Although Africa is home to a huge proportion of the world's languages – well over a quarter according to some estimates - many are missing when it comes to the development of artificial intelligence (AI).
This is both an issue of a lack of investment and readily available data.
Most AI tools, such as ChatGPT, used today are trained on English as well as other European and Chinese languages.
These have vast quantities of online text to draw from.
But as many African languages are mostly spoken rather than written down, there is a lack of text to train AI on to make it useful for speakers of those languages.

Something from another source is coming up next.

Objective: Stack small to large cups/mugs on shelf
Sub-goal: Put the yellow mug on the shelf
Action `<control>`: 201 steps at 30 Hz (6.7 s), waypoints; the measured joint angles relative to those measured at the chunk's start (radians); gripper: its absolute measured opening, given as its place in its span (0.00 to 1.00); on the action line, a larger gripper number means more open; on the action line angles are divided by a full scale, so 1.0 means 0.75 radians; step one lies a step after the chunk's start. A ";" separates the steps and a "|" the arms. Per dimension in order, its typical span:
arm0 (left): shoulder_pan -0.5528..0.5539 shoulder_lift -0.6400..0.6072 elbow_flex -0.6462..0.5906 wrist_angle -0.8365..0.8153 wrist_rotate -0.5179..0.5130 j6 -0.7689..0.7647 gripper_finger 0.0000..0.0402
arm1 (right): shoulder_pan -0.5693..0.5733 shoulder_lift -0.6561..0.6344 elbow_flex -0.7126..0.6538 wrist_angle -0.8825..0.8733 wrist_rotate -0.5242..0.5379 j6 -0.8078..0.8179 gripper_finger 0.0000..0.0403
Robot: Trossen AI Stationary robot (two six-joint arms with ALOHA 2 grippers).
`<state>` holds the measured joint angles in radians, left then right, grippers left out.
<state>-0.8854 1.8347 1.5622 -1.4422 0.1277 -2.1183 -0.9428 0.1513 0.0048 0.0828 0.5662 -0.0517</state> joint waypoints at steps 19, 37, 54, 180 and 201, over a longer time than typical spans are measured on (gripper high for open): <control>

For millions across the continent this means being left out.
Researchers have recently released what is thought to be the largest known dataset of African languages.
Prof Vukosi Marivate from the University of Pretoria emphasized the importance of technology reflecting the languages in which people think and dream.
In response to this linguistic disparity, the African Next Voices project aims to create AI-ready datasets in 18 African languages, with plans for further expansion in the future.
The team's efforts have resulted in 9,000 hours of recorded speech from various regions capturing daily scenarios in sectors like farming, health, and education.
This project was made feasible by a $2.2 million grant from the Gates Foundation.
The collected data is open access, allowing developers to build tools that work in African languages.
Kelebogile Mosime, a farmer from South Africa, utilizes an AI app that supports her native language and aids in solving farming issues.
Meanwhile, Lelapa AI, a South African startup, is committed to creating AI tools in local languages, addressing accessibility problems for non-English speakers in essential service sectors.
The overarching goal of such initiatives is not merely to enhance convenience but to preserve the cultural and historical significance of African languages.